Au-delà de ces mesures, les effectifs de surveillance ont été considérablement renforcés, explique le maire : "L'essentiel se fait quand même au niveau professionnel, du côté de la police municipale, de la police nationale et des CRS, qui filtrent les entrées." Selon Philippe Lavenu, secrétaire national du syndicat Alliance Police Nationale, 80% des gardiens de la paix sont mobilisés pour la période des fêtes en France. "On est dans un dispositif maximum, il y a beaucoup de disponibilités de la part de nos collègues", assure-t-il. Pour le seul marché de Strasbourg, où quatre personnes soupçonnées de préparer des attentats sur le sol français ont été arrêtées, fin novembre, plusieurs unités de gendarmes et de gardes mobiles ont été dépêchées.
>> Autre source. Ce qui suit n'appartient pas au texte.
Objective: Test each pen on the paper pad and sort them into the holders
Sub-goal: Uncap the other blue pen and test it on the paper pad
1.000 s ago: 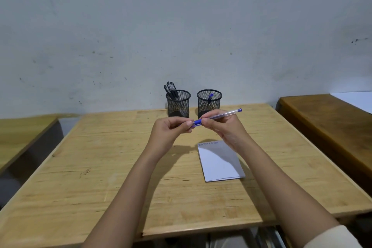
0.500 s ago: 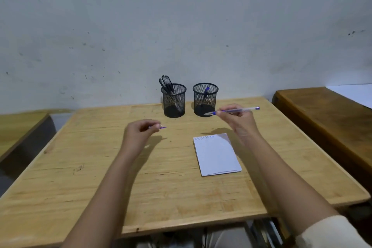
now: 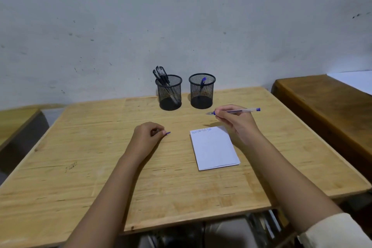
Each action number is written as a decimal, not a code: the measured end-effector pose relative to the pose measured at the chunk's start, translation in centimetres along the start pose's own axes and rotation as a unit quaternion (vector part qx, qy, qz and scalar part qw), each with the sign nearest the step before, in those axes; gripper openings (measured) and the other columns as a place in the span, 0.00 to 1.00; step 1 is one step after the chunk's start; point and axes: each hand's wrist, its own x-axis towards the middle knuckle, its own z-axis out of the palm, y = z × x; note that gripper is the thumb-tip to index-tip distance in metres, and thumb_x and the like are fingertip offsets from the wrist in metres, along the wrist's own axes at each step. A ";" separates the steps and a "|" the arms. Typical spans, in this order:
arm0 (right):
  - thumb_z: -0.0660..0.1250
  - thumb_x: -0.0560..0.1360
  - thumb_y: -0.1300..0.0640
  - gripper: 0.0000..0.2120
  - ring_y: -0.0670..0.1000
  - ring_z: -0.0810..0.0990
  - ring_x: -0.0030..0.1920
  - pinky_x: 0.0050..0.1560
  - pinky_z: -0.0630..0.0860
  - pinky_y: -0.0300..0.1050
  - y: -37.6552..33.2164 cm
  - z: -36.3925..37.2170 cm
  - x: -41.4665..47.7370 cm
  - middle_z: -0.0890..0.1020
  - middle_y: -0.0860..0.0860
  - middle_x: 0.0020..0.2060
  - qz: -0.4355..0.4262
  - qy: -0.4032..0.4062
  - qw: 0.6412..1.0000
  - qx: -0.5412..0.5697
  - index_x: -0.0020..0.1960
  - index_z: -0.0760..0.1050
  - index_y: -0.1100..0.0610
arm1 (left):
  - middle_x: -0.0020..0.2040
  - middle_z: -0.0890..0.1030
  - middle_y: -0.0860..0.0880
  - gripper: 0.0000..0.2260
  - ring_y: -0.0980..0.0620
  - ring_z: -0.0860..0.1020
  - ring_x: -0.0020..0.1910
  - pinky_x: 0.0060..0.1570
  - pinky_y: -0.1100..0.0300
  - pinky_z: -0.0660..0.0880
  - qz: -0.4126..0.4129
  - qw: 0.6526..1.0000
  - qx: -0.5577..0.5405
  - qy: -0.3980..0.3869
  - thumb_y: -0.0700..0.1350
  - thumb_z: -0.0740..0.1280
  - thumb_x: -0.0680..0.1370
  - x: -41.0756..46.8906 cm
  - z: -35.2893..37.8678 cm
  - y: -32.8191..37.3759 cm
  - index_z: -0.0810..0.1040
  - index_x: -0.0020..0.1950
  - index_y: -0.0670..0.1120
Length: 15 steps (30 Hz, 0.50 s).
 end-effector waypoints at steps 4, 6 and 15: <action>0.73 0.68 0.67 0.05 0.45 0.81 0.36 0.43 0.80 0.35 0.1 0.2 0.6 0.82 0.51 0.34 0.005 0.038 0.998 -0.050 0.39 0.78 0.60 | 0.63 0.77 0.48 0.15 0.51 0.74 0.62 0.58 0.61 0.69 0.054 0.995 0.080 0.002 0.50 0.64 0.78 -0.7 1.0 3.1 0.77 0.63 0.45; 0.71 0.69 0.68 0.07 0.47 0.80 0.35 0.38 0.78 0.34 0.3 0.5 1.0 0.81 0.49 0.30 0.019 0.049 0.998 -0.037 0.37 0.76 0.59 | 0.68 0.72 0.51 0.18 0.53 0.70 0.66 0.65 0.58 0.67 0.074 0.995 0.050 -0.037 0.52 0.62 0.79 -1.7 2.4 5.4 0.73 0.67 0.49; 0.72 0.66 0.70 0.14 0.48 0.78 0.31 0.35 0.77 0.37 2.0 0.5 1.3 0.76 0.54 0.30 -0.001 0.039 0.996 -0.074 0.33 0.69 0.59 | 0.78 0.44 0.54 0.33 0.56 0.42 0.77 0.74 0.57 0.41 0.124 0.947 0.197 -0.223 0.65 0.51 0.78 -3.6 7.3 6.1 0.46 0.77 0.51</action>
"Toutes les manifestations de fin d'année". "Il n'existe pas en France un dispositif similaire à celui mis en place à Strasbourg", reconnaît le directeur de la sécurité publique (DDSP) du Bas-Rhin, Jean-François Illy. Mais au-delà de cet évènement, comment les autres villes de France sont-elles protégées ? La sécurité a été "renforcée sur toutes les manifestations de fin d'année", assure Bruno Le Roux. "Dans ces rassemblements, il doit y avoir, pour nos concitoyens, la certitude que toutes les mesures ont été prises." Cette année, la police travaille "avec les directeurs de grands magasins, et les entreprises de sécurité privées" pour assurer la sécurité de plusieurs marchés de Noël, selon Philippe Lavenu.
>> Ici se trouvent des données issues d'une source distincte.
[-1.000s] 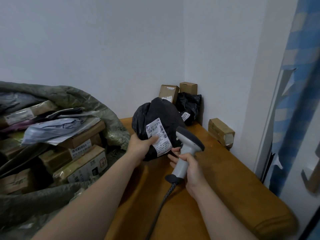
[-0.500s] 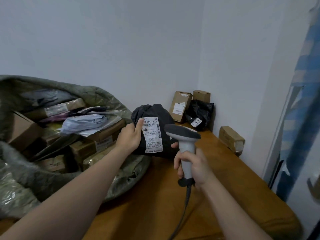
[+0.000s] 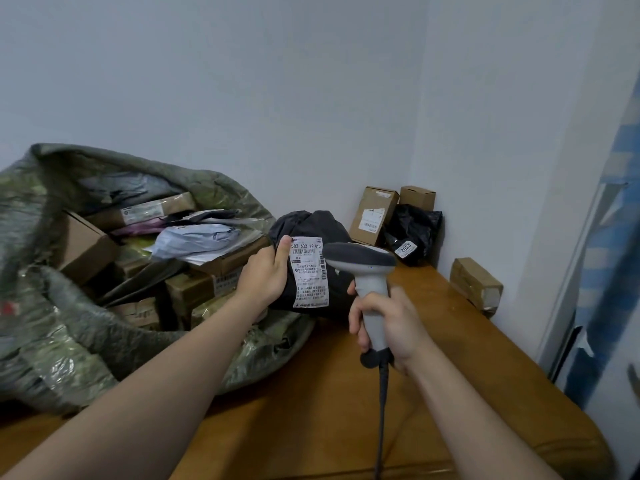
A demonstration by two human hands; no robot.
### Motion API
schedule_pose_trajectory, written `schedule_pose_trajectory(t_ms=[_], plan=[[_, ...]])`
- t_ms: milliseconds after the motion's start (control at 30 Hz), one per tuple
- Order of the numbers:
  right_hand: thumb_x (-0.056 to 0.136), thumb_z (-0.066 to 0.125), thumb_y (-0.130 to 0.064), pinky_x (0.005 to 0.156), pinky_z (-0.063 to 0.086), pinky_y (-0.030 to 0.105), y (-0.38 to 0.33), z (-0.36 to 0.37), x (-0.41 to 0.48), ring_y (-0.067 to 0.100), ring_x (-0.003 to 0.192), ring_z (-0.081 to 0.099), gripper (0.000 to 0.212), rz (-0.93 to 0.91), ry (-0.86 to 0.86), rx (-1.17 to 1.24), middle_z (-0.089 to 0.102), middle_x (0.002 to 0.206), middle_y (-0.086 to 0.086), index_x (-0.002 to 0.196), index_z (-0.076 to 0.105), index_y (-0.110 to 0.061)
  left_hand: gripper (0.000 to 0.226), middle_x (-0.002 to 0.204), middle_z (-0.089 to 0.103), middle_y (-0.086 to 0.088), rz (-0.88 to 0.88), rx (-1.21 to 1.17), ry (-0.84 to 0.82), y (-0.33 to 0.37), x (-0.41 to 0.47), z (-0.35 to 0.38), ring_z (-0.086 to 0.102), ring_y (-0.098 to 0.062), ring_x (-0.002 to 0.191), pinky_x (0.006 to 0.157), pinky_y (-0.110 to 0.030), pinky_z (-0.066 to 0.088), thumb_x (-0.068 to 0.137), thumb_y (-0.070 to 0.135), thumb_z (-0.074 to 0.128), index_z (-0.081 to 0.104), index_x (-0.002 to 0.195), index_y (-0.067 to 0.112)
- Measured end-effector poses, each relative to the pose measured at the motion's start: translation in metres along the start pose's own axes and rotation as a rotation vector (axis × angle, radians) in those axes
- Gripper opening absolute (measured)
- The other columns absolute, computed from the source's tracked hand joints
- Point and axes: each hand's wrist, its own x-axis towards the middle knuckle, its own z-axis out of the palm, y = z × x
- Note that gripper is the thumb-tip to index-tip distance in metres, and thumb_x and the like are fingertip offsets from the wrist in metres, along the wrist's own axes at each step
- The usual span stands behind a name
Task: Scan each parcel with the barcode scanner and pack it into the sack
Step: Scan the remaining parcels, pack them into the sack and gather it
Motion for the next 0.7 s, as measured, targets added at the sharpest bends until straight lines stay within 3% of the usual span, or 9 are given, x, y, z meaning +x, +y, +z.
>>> schedule_pose_trajectory(t_ms=[200, 267, 400, 533, 700], plan=[[0.071, 0.058, -0.015, 0.041, 0.039, 0.028, -0.001, 0.002, 0.001, 0.024, 0.039, 0.044, 0.039, -0.002, -0.011, 0.000, 0.055, 0.059, 0.016, 0.108, 0.056, 0.000, 0.064, 0.083, 0.064, -0.009, -0.016, -0.005, -0.004, 0.004, -0.003, -0.003, 0.062, -0.032, 0.084, 0.077, -0.045, 0.048, 0.106, 0.063, 0.028, 0.053, 0.074, 0.014], [0.072, 0.059, -0.015, 0.042, 0.040, 0.028, 0.000, 0.001, 0.001, 0.025, 0.040, 0.045, 0.043, -0.001, -0.011, 0.008, 0.055, 0.061, 0.018, 0.113, 0.058, -0.001, 0.065, 0.080, 0.063, -0.008, -0.023, -0.008, -0.018, 0.002, -0.003, -0.003, 0.063, -0.033, 0.082, 0.071, -0.043, 0.046, 0.104, 0.065, 0.032, 0.052, 0.072, 0.013], [0.085, 0.061, -0.013, 0.042, 0.041, 0.028, 0.004, 0.001, 0.002, 0.023, 0.042, 0.047, 0.038, 0.008, 0.030, -0.002, 0.057, 0.063, 0.017, 0.122, 0.059, -0.004, 0.071, 0.079, 0.068, -0.003, -0.067, -0.048, -0.120, -0.002, -0.003, -0.004, 0.066, -0.024, 0.075, 0.063, -0.041, 0.047, 0.087, 0.077, 0.058, 0.063, 0.085, 0.007], [0.099, 0.052, -0.011, 0.044, 0.040, 0.029, 0.014, -0.002, 0.008, 0.022, 0.044, 0.047, 0.021, 0.079, 0.148, -0.032, 0.057, 0.063, 0.014, 0.116, 0.056, 0.000, 0.038, 0.102, 0.076, 0.007, -0.058, -0.120, -0.163, -0.004, -0.006, -0.003, 0.071, -0.015, 0.093, 0.084, -0.046, 0.060, 0.091, 0.053, 0.073, 0.071, 0.110, 0.019], [0.096, 0.058, -0.015, 0.047, 0.041, 0.029, 0.036, -0.009, 0.013, 0.020, 0.046, 0.049, 0.020, 0.222, 0.289, 0.011, 0.057, 0.062, 0.009, 0.112, 0.058, -0.004, 0.035, 0.110, 0.073, 0.011, -0.022, -0.194, 0.034, -0.003, -0.008, -0.012, 0.068, -0.015, 0.101, 0.090, -0.047, 0.059, 0.096, 0.049, 0.068, 0.067, 0.122, 0.025]])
Sur le marché de Noël des Champs-Élysées, à Paris, qui figurait parmi la dizaine de cibles potentielles des hommes arrêtés à Strasbourg, un véritable arsenal de protection a été mis en place : cars de CRS supplémentaires sur les quais de Seine, barrières maintenues par des chaînes et des cadenas des deux côtés de l'avenue… De quoi rassurer les commerçants, régulièrement informés lors de réunions dédiées à la sécurité. "Une fois par semaine, on a un briefing pour nous dire qui il faut surveiller, regarder s'il y a quelqu'un de suspect, si personne ne laisse quelque chose à l'abandon", explique Yoann, qui tient un stand de soupe au chaudron. Les vendeurs disposent de numéros directs pour joindre la police en cas de comportement suspect.
Le public, habitué des contrôles ? Résultat : mardi midi, la fréquentation sur le marché des Champs-Elysées était comparable à celle des jours précédents, malgré l'attaque de Berlin. Le signe que les dispositifs de sécurité mis en place suffisent à rassurer les visiteurs ? "Ils acceptent très volontiers les mesures qui sont prises, y compris les contrôles. Parfois, ils reprochent même de ne pas avoir été assez contrôlés", assure Roland Ries. "C'est un élément nouveau, je me souviens d'une époque où les contrôles de police étaient un peu rejetés", souligne l'élu. Après le drame de Berlin, le ministre de l'Intérieur a appelé "l'ensemble des forces de l'ordre à maintenir une vigilance maximale et à conserver (leur) détermination face à la barbarie".